Exercise brief
Only the lines from the one containing "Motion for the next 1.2" through the last line of the entries are wanted. Transcribe them exactly.

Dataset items
=== Begin Enclosure ===

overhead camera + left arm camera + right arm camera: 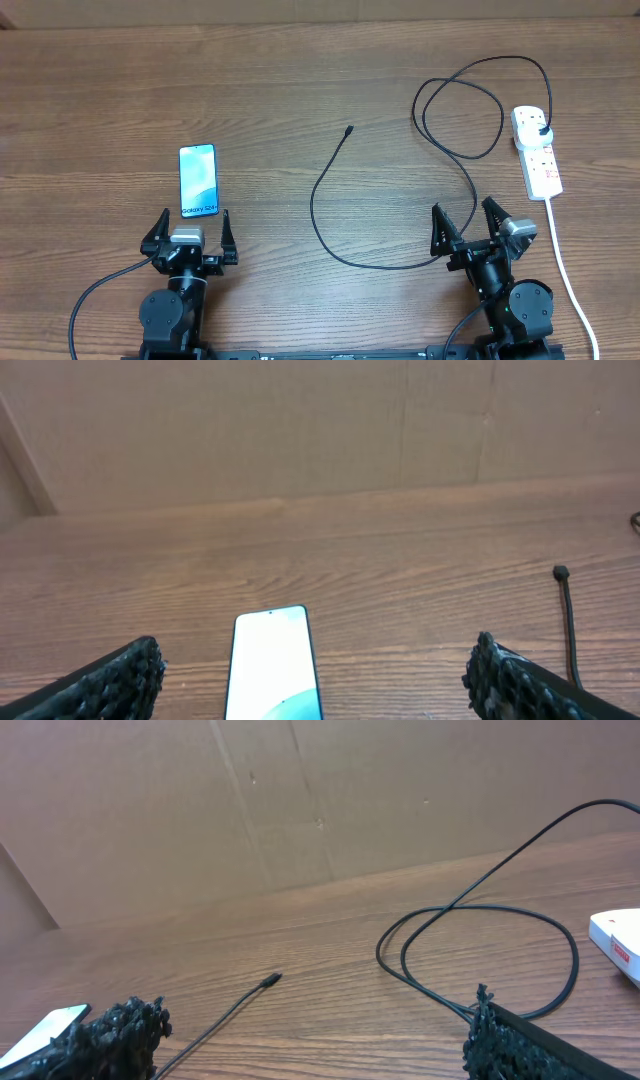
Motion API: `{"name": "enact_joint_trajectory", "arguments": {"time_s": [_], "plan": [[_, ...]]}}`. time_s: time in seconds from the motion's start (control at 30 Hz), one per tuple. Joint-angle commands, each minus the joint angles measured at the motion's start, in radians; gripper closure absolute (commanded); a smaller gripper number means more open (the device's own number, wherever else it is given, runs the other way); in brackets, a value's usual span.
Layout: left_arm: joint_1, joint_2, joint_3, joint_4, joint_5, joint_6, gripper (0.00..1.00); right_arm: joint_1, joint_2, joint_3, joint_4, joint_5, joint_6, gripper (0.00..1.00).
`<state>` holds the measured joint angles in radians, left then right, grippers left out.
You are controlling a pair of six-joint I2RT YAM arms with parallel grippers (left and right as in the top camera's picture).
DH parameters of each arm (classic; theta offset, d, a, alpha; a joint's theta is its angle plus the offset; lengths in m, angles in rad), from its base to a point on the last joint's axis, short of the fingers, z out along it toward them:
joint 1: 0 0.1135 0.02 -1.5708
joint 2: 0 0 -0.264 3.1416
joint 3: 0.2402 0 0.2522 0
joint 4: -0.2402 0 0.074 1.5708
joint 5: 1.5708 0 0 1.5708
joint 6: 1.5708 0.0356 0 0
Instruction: Plug charger to phone and switch on socket
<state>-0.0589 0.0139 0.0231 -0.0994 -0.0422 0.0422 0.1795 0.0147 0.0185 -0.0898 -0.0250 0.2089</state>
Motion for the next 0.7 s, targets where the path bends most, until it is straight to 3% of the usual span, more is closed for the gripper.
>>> {"name": "enact_joint_trajectory", "arguments": {"time_s": [0.0, 0.3, 0.67], "plan": [[0.001, -0.008, 0.053, -0.005, -0.020, -0.020, 0.00, 0.008, -0.010, -0.011, 0.007, 0.009, -0.001, 0.00], [0.001, 0.075, 0.191, -0.112, -0.020, -0.012, 0.00, 0.008, -0.010, -0.011, 0.007, 0.009, -0.001, 0.00], [0.001, 0.424, 0.457, -0.185, 0.094, -0.013, 0.01, 0.008, -0.010, -0.011, 0.007, 0.009, -0.001, 0.00]]}}
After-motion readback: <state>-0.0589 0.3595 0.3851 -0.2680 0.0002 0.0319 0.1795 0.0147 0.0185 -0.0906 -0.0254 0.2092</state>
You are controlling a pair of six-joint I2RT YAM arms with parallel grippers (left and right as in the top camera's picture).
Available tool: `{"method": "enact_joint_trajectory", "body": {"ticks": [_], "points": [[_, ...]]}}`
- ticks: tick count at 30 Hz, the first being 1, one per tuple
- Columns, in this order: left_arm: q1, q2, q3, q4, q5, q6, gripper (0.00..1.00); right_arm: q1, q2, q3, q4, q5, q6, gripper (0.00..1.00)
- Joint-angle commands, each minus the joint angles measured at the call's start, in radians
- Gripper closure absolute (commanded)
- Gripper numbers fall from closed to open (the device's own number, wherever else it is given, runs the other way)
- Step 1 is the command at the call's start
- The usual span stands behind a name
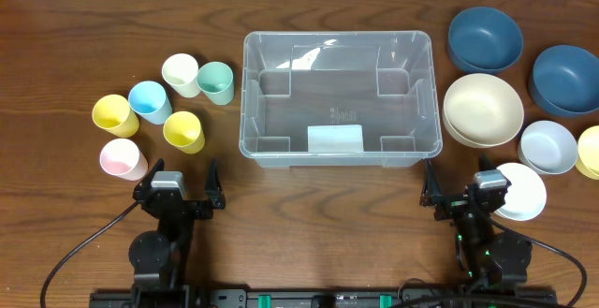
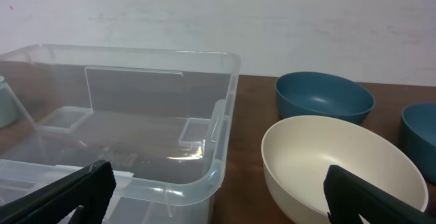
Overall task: Pack container
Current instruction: 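Move the right gripper toward the cream bowl on the right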
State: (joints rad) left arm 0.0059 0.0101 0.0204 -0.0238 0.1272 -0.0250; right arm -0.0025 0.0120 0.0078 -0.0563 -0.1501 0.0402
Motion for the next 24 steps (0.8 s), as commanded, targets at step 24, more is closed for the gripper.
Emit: {"method": "enact_joint_trajectory", "body": {"ticks": [24], "points": [[0.006,-0.006,-0.016,-0.036,0.011,0.006,0.02,-0.006,0.247,0.716,-0.378,0.119,0.032,0.01]]}}
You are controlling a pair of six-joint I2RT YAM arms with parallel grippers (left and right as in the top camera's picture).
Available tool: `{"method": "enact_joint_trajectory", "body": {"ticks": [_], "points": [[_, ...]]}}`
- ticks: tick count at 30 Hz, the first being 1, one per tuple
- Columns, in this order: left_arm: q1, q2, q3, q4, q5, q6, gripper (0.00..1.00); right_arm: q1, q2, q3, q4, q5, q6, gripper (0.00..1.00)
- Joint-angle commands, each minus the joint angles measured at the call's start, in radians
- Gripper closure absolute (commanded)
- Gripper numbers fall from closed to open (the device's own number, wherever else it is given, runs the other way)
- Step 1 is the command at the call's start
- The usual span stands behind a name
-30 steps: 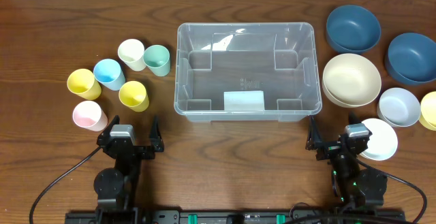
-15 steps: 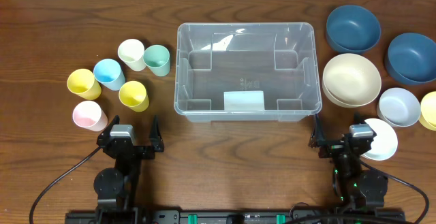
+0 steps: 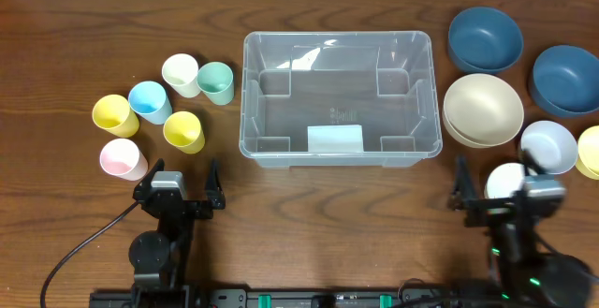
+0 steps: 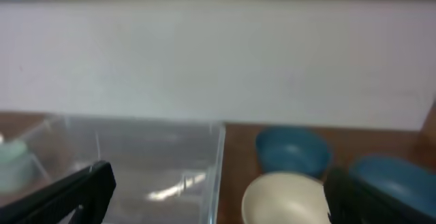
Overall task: Pack container
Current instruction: 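Move the right gripper toward the cream bowl on the right, then lower the right gripper and grasp the rim of the cream bowl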
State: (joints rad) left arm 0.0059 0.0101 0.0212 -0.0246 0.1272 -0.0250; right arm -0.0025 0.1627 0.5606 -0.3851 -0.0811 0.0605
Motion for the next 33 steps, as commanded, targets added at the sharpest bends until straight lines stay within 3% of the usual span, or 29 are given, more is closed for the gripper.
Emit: {"method": "enact_joint_trajectory", "body": {"ticks": [1,9,13,16,22,33], "points": [[0.006,-0.006,-0.017,-0.035,0.012,0.006,0.02,-0.006,0.148,0.239,-0.098,0.056,0.012,0.01],[0.006,-0.006,-0.017,-0.035,0.011,0.006,0.02,-0.006,0.78,1.016,-0.79,0.084,0.004,0.01],[0.006,-0.006,-0.017,-0.035,0.011,0.006,0.02,-0.006,0.988,1.225,-0.997,0.008,-0.014,0.01],[0.006,-0.006,-0.017,-0.035,0.011,0.006,0.02,-0.006,1.085,1.271,-1.095,-0.104,-0.032,0.01],[0.006,-0.006,-0.017,-0.035,0.011,0.006,0.02,-0.006,1.219,1.256,-1.15,-0.111,-0.004,0.01],[0.006,-0.006,-0.017,-0.035,0.011,0.006,0.02,-0.123,1.318,1.256,-1.091,0.215,0.306,0.01]]}}
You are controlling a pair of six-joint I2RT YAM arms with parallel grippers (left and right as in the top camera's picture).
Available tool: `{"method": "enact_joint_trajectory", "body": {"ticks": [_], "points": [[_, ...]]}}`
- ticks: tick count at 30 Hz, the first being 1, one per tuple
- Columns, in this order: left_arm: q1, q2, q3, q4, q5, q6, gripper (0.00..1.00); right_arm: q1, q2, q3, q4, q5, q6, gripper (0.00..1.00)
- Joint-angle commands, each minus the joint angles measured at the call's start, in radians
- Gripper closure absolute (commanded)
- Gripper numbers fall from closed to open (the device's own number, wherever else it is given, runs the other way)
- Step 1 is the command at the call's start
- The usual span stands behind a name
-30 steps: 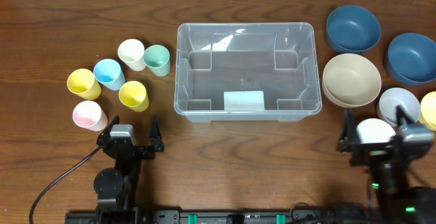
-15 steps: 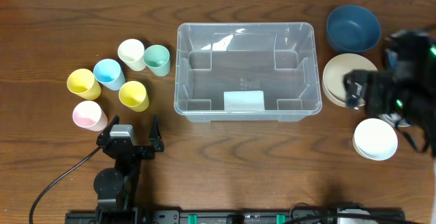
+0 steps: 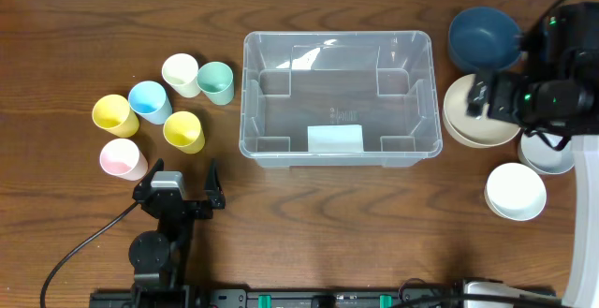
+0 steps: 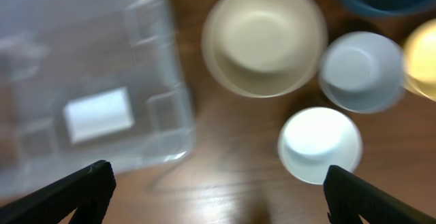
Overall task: Pack container
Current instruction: 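Lower the right gripper and grasp the rim of the cream bowl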
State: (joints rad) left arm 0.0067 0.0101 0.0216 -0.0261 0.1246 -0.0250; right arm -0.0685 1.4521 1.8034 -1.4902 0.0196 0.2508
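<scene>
The clear plastic container (image 3: 337,93) stands mid-table, holding only a white label (image 3: 335,139). Several coloured cups (image 3: 150,101) stand to its left. To its right are the bowls: dark blue (image 3: 484,36), cream (image 3: 473,116), pale blue-grey (image 3: 547,155) and white (image 3: 516,191). My right arm (image 3: 538,88) hangs high over the bowls and hides one of them. In the blurred right wrist view the right gripper (image 4: 218,197) is open and empty, looking down on the cream bowl (image 4: 266,37), the white bowl (image 4: 320,142) and the container (image 4: 88,67). The left gripper (image 3: 178,184) rests open at the table's front.
A yellow bowl (image 4: 422,54) shows at the right edge of the wrist view, with a dark blue bowl at the top. The pink cup (image 3: 123,158) stands close behind the left gripper. Bare wood lies in front of the container.
My right arm was low at the front right by the white bowl; now it is high over the bowls, its camera looking straight down. The left arm and all objects are unmoved.
Both grippers rested open at the table's front, the right wrist looking level at the container and cream bowl. Then the right gripper stood further right by the white bowl, looking higher. Now it is above the bowls, still open and empty.
</scene>
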Motion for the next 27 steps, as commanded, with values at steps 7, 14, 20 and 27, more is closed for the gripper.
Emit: {"method": "enact_joint_trajectory", "body": {"ticks": [7,14,20,27], "points": [[0.005,-0.006,-0.018,-0.034,0.014,0.006,0.02,-0.214,0.161,0.013,0.048,0.104,0.125,0.03],[0.005,-0.006,-0.018,-0.034,0.014,0.006,0.02,-0.286,0.34,0.01,0.015,0.103,0.215,0.07],[0.005,-0.006,-0.018,-0.034,0.014,0.006,0.02,-0.291,0.459,-0.046,0.066,0.065,0.216,0.19],[0.005,-0.006,-0.018,-0.034,0.014,0.006,0.02,-0.291,0.48,-0.2,0.196,0.013,0.185,0.3]]}}
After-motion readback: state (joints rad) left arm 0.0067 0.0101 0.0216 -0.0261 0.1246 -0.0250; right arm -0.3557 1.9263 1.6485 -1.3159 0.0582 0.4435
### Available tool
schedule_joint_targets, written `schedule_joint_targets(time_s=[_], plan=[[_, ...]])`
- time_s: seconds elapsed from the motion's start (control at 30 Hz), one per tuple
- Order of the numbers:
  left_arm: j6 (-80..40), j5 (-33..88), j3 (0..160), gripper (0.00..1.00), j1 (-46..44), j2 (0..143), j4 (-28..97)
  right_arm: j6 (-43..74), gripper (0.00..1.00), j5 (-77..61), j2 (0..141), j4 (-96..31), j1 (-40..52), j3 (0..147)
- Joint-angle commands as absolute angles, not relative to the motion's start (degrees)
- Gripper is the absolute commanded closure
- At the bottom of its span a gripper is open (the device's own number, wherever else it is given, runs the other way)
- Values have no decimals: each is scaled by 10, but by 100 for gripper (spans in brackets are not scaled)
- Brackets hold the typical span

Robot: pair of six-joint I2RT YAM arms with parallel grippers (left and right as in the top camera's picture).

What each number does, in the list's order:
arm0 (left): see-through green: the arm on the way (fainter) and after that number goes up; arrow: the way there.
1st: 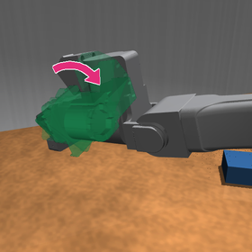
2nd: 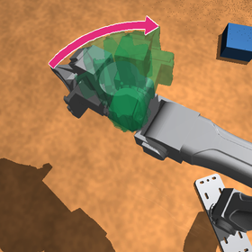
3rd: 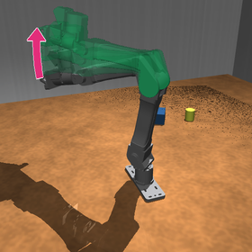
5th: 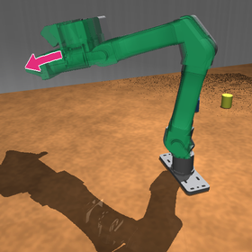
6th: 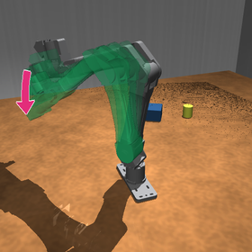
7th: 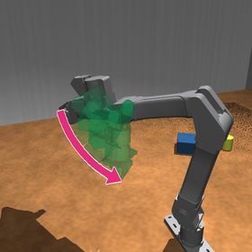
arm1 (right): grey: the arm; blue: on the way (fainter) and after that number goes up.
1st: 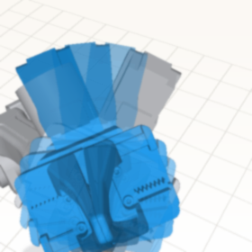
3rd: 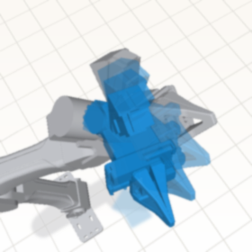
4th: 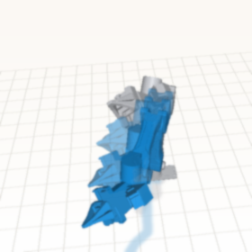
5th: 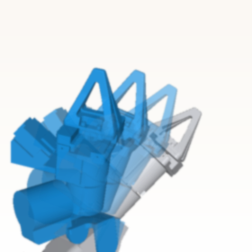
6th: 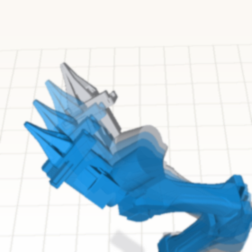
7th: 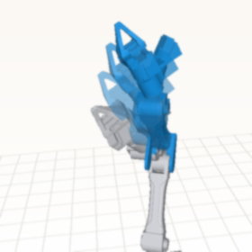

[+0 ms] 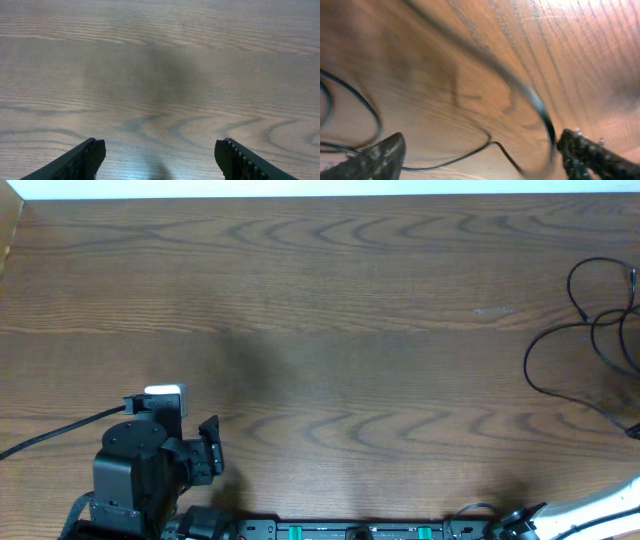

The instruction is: Untangle cables

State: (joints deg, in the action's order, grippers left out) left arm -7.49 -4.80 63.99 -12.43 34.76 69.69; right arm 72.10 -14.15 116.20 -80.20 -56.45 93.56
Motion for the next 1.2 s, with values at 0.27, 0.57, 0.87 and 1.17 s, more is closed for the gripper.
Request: schedule_joint_targets(time_s=[0.27, 0.57, 0.87, 1.17], plan=[[-74, -49, 640, 24, -122, 347, 699, 460, 20, -294, 1158, -846, -531, 940], [-74, -49, 640, 24, -122, 347, 699, 395, 94, -248, 1158, -844, -381, 940], [-74, -49, 640, 24, -122, 347, 699, 259, 73, -68, 1158, -792, -195, 940], [-74, -49, 640, 24, -122, 347, 700, 215, 20, 145, 1159, -745, -46, 940]])
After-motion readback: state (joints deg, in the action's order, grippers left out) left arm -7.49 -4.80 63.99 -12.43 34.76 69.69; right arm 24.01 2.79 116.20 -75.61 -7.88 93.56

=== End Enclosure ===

Solution
Motion for the next 1.2 s, with values at 0.27, 0.57, 0.87 and 1.17 s, more is closed for the gripper.
Request: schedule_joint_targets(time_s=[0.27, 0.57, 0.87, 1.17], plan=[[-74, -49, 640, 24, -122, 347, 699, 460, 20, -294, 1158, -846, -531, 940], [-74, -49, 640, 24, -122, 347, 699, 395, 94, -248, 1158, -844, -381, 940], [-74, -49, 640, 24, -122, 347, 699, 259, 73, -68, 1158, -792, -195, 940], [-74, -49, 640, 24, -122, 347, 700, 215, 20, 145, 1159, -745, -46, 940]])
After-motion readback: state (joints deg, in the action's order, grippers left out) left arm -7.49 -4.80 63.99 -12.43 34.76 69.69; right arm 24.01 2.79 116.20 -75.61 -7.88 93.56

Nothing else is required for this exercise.